07/12/2023 IN THE COURT OF APPEALS OF TENNESSEE AT NASHVILLE March 28, 2023 Session

JOHN BENBOW v. L&S FAMILY ENTERTAINMENT, LLC, ET AL.

Appeal from the Circuit Court for Sumner County No. 2020-CV-332 Joe Thompson, Judge

No. M2022-00491-COA-R3-CV

This case concerns claims of negligence against several people and entities for allegedly serving alcohol to and/or failing to protect a 20-year-old man who died in a car accident while intoxicated. John D. Benbow (“Plaintiff”), individually and as next of kin to his son, Jacob N. Benbow, deceased, filed a wrongful death action in the Sumner County Circuit Court (“the Trial Court”) against the defendants, L&S Family Entertainment, LLC d/b/a Strike & Spare (“L&S”); JPZ, LLC d/b/a Silverado Rivergate Sports Bar & Grill (“Silverado’s”);1 Rancho Cantina, LLC (“Rancho Cantina”); Jody D. McCutchen; Brandi McCutchen; and Brenon D. McCutchen (“the McCutchens”). Certain of the defendants filed motions for summary judgment. The Trial Court granted summary judgment for Rancho Cantina, L&S, Brandi, and Jody.2 However, the Trial Court denied summary judgment for Brenon.3 Plaintiff appeals. We affirm the Trial Court’s grant of summary judgment to Jody because Plaintiff failed to create any genuine issue of material fact that Jody took charge of Jacob. However, we reverse the Trial Court’s grants of summary judgment to Rancho Cantina, L&S, and Brandi, as genuine issues of material fact exist with respect to Plaintiff’s claims against those parties. We observe that the standard is comparative fault, not contributory negligence. Whether Jacob was at least 50% at fault for comparative fault purposes is a question not properly resolvable at this summary judgment stage under the facts of this case. We thus affirm, in part, and reverse, in part. We remand to the Trial Court for further proceedings consistent with this Opinion.

1 Silverado’s has not filed a brief on appeal nor does the record contain any disposition for that entity. In this appeal, we address only those defendants for whom there is a final judgment. 2 In this Opinion, we sometimes use first names for ease of read because several individuals share a last name. We mean no disrespect in doing so. 3 Brenon’s denial of summary judgment was not a final judgment, so we do not address his case. This Court entered an order dismissing Brenon’s portion of the appeal. Tenn. R. App. P. 3 Appeal as of Right; Judgment of the Circuit Court Affirmed, in Part, and Reversed, in Part; Case Remanded

D. MICHAEL SWINEY, C.J., delivered the opinion of the court, in which J. STEVEN STAFFORD, P.J., W.S., and KENNY W. ARMSTRONG, J., joined.

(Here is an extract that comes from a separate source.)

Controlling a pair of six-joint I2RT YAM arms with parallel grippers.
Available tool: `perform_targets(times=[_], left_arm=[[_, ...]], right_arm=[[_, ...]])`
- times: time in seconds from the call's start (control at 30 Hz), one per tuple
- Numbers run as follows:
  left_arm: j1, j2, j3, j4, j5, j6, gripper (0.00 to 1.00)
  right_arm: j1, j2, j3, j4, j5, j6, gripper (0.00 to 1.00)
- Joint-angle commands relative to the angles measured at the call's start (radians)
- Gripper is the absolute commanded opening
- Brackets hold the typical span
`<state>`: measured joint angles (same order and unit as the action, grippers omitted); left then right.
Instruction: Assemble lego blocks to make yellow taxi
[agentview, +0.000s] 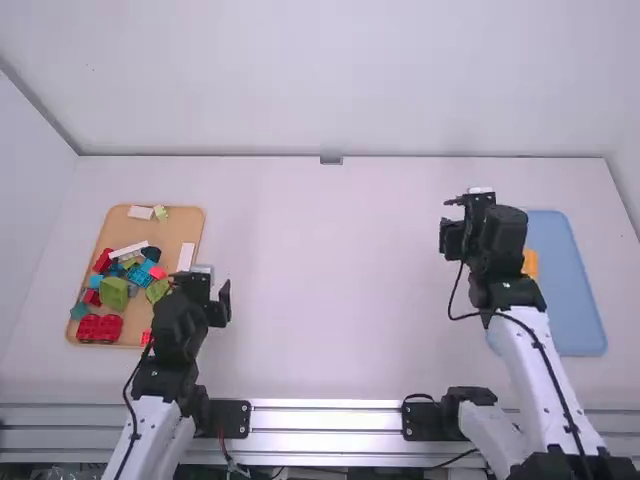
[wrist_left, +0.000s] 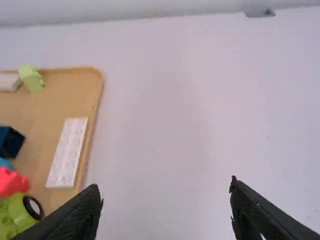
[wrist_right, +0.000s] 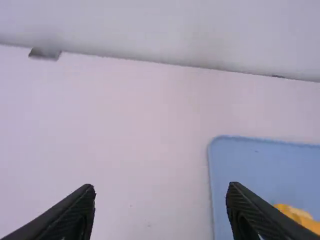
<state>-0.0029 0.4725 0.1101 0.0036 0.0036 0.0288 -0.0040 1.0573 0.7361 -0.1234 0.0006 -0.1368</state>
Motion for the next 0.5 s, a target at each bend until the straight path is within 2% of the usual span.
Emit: perform_targets(times=[0.0,0.13,0.47], left_arm=[[0.003,-0.062,-0.058,-0.004,-0.004,-0.029,0.61],[0.003,-0.152,-0.11,-0.004,-0.004,-0.029,0.52],[0.003,-0.367,-0.11,-0.004,-0.004,-0.029,0.3]], right_arm=[[0.004,-0.065,-0.056,0.037,-0.001,0.096,0.65],[0.004,-0.149,-0.14,0.121,-0.001,0.137,0.57],[0.004,-0.385,-0.376,0.123,-0.001,0.137,0.33]])
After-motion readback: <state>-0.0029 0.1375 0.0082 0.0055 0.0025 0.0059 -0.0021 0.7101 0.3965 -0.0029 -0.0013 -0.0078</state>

Kirk L. Clements, Nashville, Tennessee, for the appellant, John D. Benbow, individually and as next of kin to his son, Jacob N. Benbow, deceased.

Richard C. Mangelsdorf, Jr., Nashville, Tennessee, for the appellee, L&S Family Entertainment, LLC d/b/a Strike & Spare.

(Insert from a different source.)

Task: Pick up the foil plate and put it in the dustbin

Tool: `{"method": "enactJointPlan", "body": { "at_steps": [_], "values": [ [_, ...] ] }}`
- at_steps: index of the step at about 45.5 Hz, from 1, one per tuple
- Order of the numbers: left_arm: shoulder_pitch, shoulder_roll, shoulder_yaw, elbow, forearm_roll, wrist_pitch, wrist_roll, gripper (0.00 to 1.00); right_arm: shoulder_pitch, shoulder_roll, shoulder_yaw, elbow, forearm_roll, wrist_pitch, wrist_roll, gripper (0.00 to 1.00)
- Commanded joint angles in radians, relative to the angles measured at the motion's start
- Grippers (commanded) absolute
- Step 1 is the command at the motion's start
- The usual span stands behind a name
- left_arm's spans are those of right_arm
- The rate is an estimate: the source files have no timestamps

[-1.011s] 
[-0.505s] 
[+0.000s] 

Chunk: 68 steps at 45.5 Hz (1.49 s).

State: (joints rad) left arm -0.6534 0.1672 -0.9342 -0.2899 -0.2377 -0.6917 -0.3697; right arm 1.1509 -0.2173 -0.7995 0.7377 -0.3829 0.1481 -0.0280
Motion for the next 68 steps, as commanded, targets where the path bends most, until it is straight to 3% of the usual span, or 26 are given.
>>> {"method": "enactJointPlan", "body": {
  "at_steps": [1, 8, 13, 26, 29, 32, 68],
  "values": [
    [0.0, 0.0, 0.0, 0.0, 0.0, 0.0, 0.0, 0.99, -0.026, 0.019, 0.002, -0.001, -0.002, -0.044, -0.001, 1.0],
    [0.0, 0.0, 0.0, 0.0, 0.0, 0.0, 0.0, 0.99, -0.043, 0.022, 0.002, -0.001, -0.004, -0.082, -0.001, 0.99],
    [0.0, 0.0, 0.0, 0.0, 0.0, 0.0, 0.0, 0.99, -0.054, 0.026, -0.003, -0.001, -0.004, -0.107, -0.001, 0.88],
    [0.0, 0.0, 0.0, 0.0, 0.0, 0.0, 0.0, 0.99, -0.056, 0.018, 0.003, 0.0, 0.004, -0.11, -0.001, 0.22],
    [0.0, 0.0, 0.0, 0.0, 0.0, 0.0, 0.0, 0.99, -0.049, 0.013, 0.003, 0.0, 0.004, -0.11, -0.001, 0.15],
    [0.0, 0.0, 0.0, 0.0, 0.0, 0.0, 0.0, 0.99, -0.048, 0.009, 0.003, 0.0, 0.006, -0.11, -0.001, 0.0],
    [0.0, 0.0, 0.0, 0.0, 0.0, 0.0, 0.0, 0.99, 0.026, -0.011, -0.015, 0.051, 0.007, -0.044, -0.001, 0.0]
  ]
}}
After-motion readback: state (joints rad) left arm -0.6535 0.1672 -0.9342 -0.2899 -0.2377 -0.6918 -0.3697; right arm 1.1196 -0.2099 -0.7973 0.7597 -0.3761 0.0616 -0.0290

Steven J. Meisner and Angelica M. Santiago, Nashville, Tennessee, for the appellee, Rancho Cantina, LLC.

Taylor D. Payne, Murfreesboro, Tennessee, for the appellees, Jody D. McCutchen, Brandi McCutchen, and Brenon D. McCutchen.

OPINION

Background

On February 27 and 28, 2020, the decedent, Jacob N. Benbow, was 20 years old, and Brenon D. McCutchen was 21 years old. Jacob and Brenon were close friends and went to Rancho Cantina for dinner on the evening of February 27, 2020. While at Rancho Cantina, Brenon ordered a pitcher of beer. The server checked Brenon’s identification and brought the pitcher of beer to him. According to Brenon, the server brought two empty glasses, placing one in front of him and one in front of Jacob. Brenon testified in his deposition that Jacob poured himself a glass of beer from the pitcher, that he did not give him express permission to drink from the pitcher, and that he did not stop him from pouring a drink. According to Brenon, he and Jacob each drank half the pitcher of beer while at Rancho Cantina. There is an allegation that a pitcher of margaritas was also ordered and consumed, but Rancho Cantina denied that fact. The receipt reflected the sale of a pitcher of margaritas in addition to the pitcher of beer. However, Brenon had no recollection of ordering margaritas, and the server denied that margaritas were ordered or served to the table. Jacob paid the bill, and they left Rancho Cantina.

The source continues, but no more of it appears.